Data excerpts Start Marker
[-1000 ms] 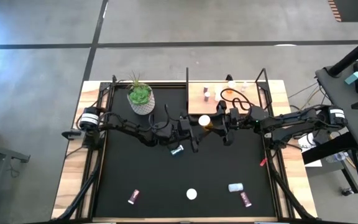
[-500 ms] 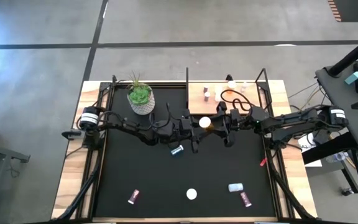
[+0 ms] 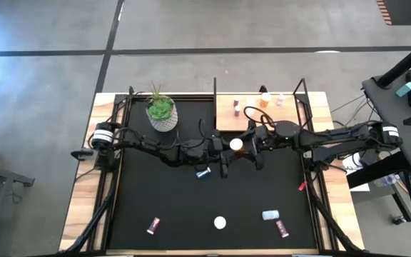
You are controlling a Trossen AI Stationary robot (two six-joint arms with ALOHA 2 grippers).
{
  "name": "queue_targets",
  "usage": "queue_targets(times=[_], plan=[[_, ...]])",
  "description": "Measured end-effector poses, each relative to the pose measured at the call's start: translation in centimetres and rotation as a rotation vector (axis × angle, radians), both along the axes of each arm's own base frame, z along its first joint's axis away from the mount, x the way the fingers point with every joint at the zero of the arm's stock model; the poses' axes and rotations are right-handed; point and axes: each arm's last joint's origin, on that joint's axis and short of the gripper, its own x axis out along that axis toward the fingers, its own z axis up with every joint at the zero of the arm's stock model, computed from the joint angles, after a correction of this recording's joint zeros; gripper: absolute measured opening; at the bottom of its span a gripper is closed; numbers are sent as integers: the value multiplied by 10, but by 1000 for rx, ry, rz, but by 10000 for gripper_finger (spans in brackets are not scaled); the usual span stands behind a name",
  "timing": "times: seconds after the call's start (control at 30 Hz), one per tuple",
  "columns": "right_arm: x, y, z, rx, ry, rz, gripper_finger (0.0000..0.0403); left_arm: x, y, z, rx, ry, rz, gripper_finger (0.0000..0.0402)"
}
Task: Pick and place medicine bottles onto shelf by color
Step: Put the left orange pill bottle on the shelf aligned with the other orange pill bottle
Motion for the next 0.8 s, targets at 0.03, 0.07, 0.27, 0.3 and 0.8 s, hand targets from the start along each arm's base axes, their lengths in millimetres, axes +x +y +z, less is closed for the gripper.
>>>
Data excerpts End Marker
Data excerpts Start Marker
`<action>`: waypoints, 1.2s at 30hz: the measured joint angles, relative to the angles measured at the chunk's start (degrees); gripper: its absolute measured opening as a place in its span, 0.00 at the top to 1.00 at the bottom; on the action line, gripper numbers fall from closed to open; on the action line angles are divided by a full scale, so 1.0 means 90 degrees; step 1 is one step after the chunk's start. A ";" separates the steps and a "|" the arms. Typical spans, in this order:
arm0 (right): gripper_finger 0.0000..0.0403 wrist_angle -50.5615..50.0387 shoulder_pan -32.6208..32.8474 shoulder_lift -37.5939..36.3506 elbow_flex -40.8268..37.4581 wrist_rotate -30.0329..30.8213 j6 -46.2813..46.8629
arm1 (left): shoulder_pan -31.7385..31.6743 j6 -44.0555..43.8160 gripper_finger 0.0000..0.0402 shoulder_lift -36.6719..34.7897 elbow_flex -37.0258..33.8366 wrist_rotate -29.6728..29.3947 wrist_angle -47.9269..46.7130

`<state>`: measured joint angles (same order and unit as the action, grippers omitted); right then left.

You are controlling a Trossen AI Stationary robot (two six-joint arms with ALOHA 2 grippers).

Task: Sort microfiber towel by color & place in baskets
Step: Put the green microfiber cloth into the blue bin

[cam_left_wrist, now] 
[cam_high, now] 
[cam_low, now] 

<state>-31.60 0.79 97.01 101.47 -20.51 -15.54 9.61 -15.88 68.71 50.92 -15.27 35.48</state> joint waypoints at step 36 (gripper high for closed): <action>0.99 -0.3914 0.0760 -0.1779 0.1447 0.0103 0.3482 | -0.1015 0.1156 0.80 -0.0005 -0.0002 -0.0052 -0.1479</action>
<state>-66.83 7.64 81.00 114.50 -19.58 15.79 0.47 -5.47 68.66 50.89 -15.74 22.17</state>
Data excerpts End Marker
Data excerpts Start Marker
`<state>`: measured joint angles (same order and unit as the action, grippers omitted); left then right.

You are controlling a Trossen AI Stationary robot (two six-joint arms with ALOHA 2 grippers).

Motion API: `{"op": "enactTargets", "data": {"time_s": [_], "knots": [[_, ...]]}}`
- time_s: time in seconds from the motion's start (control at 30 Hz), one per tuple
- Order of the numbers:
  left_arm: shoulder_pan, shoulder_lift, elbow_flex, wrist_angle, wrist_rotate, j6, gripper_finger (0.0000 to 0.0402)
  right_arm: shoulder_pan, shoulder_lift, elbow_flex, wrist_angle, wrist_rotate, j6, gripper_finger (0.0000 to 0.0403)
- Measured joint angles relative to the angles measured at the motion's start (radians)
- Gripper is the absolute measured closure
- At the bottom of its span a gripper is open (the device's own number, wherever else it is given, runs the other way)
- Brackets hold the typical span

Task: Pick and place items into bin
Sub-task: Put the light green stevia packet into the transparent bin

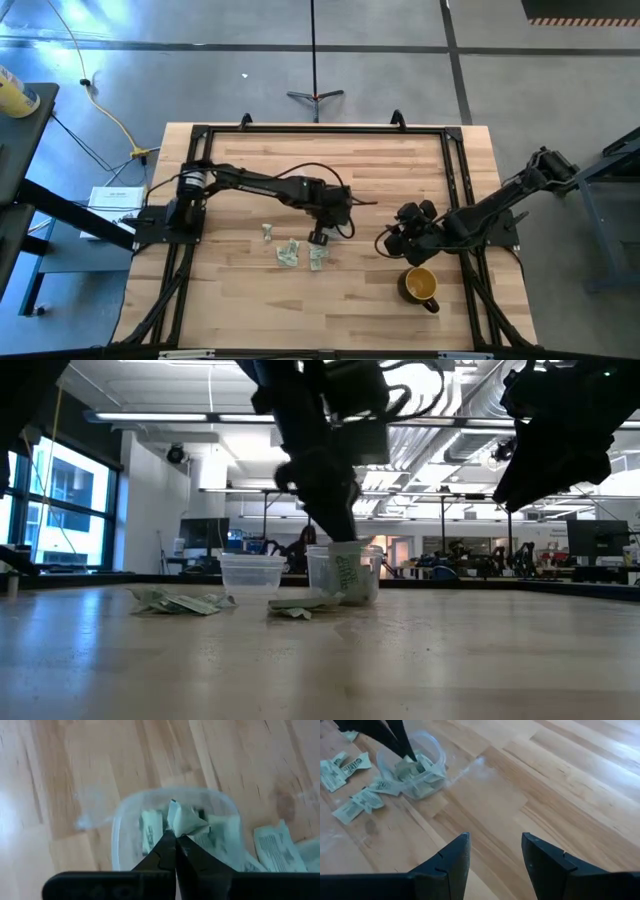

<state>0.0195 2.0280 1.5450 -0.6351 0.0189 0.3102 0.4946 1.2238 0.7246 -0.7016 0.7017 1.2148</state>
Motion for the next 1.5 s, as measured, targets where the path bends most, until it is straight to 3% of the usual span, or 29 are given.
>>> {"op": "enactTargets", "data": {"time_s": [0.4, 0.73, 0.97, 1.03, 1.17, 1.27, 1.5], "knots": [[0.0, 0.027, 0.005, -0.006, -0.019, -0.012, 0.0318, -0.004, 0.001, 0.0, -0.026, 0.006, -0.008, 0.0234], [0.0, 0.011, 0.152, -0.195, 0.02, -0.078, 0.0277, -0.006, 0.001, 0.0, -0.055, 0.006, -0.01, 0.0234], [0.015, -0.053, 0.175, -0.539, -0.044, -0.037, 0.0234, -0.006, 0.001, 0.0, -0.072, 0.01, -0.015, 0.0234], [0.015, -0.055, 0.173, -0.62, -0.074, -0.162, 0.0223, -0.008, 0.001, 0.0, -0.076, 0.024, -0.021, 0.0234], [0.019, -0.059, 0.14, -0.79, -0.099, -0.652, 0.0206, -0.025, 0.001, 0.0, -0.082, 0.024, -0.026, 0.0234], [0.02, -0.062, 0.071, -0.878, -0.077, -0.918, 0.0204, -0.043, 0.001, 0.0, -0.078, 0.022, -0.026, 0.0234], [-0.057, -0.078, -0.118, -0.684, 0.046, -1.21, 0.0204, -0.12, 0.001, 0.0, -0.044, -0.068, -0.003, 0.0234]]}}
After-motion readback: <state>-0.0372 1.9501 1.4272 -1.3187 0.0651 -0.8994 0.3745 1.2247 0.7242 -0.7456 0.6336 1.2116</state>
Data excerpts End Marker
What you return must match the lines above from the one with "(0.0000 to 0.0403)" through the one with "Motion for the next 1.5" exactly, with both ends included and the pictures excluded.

  right_arm: shoulder_pan, shoulder_lift, elbow_flex, wrist_angle, wrist_rotate, j6, gripper_finger (0.0000 to 0.0403)
- Measured joint angles relative to the angles measured at the motion's start (radians)
- Gripper is the absolute measured closure
- At the bottom of its span a gripper is open (the device's own number, wherever else it is given, runs the other way)
- Brackets hold the typical span

Task: Pick and place items into bin
Sub-task: Put the light green stevia packet into the transparent bin


<state>0.0195 2.0280 1.5450 -0.6351 0.0189 0.3102 0.4946 1.2238 0.7246 -0.7016 0.7017 1.2148</state>
Motion for the next 1.5 s, as measured, targets where the path bends most, until it is straight to 3% of the usual span, or 29 are given.

No further output is required for this answer.